Hak-hak individu yang ditelan kolektivitas akan melahirkan fasisme. Hak kolektif lebih dikedepankan daripada hak individual. Kepentingan negara –apa pun itu definisinya– harus diutamakan ketimbang kepentingan individu.
Fasisme telah melahirkan pemimpin otoriter dan haus perang seperti Hitler di Jerman, Mussolini di Italia, dan rezim Jepang Teno Haika semasa Perang Dunia Kedua. Rezim fasisme muncul bukan karena dukungan mayoritas. Rezim fasisme berkuasa karena opini masyarakat hilang ditelan ”spiral keheningan”.
Hitler hanya didukung sekelompok kecil ultra-nasionalis. Mussolini berbaris memasuki Kota Roma dengan segerombol pendukung kecilnya yang berpakaian serbahitam. Partai Bolshevik pimpinan Vladimir Lenin hanya beranggota ratusan buruh.
Namun, mereka bisa merebut kekuasaan karena spiral of silence, suara oposisi dibuat sunyi dan diberangus sampai benar-benar habis. Yang lahir kemudian ialah pemerintahan diktator yang mengeklaim mendapatkan dukungan kolektif rakyat.
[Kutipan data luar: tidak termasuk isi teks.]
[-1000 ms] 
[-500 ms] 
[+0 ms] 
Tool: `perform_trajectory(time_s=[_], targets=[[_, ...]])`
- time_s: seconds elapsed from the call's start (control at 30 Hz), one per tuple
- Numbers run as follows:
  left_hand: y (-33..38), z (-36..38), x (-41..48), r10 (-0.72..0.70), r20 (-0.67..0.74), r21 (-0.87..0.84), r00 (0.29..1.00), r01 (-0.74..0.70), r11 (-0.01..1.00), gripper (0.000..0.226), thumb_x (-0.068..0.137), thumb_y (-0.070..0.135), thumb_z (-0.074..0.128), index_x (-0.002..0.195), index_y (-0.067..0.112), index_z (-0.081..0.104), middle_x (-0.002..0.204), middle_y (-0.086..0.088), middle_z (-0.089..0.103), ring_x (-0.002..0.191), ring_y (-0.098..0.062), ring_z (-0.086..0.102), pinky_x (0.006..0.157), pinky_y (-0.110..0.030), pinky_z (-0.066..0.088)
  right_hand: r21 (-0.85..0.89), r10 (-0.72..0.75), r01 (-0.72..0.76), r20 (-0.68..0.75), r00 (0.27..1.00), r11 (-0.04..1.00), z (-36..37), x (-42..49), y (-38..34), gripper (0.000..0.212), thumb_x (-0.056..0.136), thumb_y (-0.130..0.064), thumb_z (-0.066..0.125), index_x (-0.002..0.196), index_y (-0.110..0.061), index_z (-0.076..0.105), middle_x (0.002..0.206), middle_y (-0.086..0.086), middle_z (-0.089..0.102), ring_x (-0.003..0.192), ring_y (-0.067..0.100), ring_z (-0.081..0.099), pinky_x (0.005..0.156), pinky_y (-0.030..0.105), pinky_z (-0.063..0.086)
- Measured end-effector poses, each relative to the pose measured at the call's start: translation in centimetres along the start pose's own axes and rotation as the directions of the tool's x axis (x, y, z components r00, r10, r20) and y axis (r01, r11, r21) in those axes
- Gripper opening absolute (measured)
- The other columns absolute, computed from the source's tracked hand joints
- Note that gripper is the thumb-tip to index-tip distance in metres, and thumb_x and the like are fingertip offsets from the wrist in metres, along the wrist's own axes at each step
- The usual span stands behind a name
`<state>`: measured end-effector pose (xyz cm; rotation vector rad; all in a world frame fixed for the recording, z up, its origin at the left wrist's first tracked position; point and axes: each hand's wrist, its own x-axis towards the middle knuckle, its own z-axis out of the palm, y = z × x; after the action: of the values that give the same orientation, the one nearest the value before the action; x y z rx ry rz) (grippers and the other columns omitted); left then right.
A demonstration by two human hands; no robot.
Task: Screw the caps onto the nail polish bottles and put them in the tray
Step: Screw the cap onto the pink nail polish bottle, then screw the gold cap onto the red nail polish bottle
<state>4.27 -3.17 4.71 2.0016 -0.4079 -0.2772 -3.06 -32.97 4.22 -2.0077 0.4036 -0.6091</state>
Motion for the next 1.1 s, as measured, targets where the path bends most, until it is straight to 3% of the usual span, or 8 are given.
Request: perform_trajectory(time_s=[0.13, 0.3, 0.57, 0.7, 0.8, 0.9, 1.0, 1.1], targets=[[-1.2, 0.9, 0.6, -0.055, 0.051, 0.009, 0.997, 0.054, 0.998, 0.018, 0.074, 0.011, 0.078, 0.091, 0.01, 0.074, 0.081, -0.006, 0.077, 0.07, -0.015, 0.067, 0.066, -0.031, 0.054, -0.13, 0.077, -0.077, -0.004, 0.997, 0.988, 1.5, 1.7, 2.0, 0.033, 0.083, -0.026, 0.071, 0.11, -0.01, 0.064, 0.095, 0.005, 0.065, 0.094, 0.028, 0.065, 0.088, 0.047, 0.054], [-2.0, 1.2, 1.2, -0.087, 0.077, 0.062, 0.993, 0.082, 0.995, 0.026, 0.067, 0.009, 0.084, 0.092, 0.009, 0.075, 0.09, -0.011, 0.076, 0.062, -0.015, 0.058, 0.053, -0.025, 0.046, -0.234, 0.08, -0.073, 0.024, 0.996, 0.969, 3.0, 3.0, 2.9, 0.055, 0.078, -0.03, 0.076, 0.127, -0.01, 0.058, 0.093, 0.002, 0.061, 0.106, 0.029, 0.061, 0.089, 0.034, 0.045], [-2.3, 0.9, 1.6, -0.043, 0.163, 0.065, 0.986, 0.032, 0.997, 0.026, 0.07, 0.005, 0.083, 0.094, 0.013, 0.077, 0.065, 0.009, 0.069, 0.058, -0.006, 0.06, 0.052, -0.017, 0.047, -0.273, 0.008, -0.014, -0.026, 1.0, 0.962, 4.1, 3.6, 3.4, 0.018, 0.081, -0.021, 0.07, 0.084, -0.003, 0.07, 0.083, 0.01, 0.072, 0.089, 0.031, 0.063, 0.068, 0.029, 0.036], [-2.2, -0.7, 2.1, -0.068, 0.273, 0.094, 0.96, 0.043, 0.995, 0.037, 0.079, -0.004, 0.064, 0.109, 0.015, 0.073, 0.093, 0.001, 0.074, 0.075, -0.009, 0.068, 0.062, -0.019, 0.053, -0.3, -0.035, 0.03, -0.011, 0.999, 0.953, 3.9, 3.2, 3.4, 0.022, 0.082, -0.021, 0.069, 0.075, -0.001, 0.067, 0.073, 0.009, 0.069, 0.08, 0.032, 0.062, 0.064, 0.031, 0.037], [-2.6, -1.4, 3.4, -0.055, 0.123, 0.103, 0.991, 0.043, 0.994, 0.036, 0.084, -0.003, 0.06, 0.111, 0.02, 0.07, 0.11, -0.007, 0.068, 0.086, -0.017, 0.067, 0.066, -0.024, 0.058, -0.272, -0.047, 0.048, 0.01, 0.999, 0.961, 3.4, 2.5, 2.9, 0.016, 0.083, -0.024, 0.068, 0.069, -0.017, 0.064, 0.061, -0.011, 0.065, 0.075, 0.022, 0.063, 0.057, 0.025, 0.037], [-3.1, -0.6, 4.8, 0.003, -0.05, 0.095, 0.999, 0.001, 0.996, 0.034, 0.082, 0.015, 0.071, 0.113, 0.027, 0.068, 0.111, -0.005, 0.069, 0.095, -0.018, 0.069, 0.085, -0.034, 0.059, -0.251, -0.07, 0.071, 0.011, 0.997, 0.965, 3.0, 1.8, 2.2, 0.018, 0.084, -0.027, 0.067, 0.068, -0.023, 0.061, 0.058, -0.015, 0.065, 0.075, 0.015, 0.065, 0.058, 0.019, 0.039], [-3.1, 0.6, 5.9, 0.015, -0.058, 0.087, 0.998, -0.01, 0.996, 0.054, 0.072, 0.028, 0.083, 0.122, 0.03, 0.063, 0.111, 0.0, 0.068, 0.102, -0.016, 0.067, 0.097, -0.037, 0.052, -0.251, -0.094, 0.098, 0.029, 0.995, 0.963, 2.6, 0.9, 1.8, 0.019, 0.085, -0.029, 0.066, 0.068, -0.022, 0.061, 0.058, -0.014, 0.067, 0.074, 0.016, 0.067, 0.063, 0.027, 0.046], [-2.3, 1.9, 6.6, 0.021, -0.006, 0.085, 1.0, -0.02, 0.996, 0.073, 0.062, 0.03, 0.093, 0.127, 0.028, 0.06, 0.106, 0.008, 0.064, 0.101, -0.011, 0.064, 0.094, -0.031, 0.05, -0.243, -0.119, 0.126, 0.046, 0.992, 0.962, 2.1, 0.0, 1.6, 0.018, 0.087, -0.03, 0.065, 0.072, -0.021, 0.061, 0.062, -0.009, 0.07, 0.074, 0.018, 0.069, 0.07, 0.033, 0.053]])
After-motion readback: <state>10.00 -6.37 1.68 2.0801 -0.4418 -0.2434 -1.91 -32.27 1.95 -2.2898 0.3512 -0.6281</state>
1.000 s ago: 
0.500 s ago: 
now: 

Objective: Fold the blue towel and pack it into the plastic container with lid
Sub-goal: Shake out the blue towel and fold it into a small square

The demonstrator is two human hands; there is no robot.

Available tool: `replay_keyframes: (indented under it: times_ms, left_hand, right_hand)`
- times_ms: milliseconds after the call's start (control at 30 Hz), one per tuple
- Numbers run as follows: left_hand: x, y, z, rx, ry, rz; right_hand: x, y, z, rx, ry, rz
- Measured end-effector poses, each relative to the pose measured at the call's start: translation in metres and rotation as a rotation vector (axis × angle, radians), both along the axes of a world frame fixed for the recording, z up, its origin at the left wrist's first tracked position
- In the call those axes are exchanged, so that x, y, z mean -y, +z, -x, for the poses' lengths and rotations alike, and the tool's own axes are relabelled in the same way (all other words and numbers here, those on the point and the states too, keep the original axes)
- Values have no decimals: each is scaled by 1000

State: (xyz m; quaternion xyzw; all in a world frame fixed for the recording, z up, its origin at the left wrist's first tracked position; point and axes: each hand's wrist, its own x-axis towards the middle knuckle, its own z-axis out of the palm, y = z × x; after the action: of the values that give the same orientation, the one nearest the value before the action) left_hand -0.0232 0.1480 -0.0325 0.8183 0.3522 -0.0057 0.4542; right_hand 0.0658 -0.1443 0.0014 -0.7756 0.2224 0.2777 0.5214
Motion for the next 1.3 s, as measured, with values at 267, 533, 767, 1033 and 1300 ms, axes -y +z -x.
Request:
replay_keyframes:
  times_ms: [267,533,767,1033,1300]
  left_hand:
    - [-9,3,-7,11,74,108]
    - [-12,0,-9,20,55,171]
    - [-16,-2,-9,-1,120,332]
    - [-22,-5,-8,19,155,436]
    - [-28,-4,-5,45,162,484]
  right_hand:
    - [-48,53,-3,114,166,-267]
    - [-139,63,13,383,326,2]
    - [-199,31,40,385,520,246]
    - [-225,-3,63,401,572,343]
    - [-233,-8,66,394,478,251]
Suara yang menentang akan diisolasi dan dieksekusi.
Ketakutan terhadap isolasi dan eksekusi menyebabkan seseorang memilih melakukan konformitas, penyesuaian diri, ketimbang harus menjadi liyan. Lebih baik diam daripada menyuarakan opini yang berbeda. Satu orang diam, kemudian diikuti lainnya dan kemudian lainnya lagi. Diam menjadi lingkaran spiral yang menyedot makin banyak orang ke dalamnya menjadi spiral keheningan.
DPR sebagai rumah rakyat seharusnya ramai dengan perdebatan. Sebagai rumah rakyat wajar kalau DPR riuh rendah oleh bermacam-macam perdebatan. Tapi, adegan yang terjadi dalam sidang paripurna penetapan panglima TNI (8/11) menunjukkan bahwa DPR lebih suka menjadi rumah diam yang tenang dan seragam, tanpa ada suara liyan yang bisa bikin gaduh.
Anggota dewan yang melakukan interupsi diabaikan dan bahkan dilabrak dan dituding-tuding sampai kemudian sang anggota dewan meminta maaf. Tirani mayoritas sedang dipertunjukkan di depan rakyat. Suara oposisi yang minoritas akan makin hilang, dan DPR akan larut ditelan spiral keheningan.
Demokrasi liberal yang diterapkan di Indonesia punya prinsip 50 persen plus satu. Kalau perdebatan mentok menjadi deadlock, sudah ada mekanisme voting sebagai jalan terakhir untuk mengambil keputusan. Hasil voting harus diterima sebagai keputusan bersama.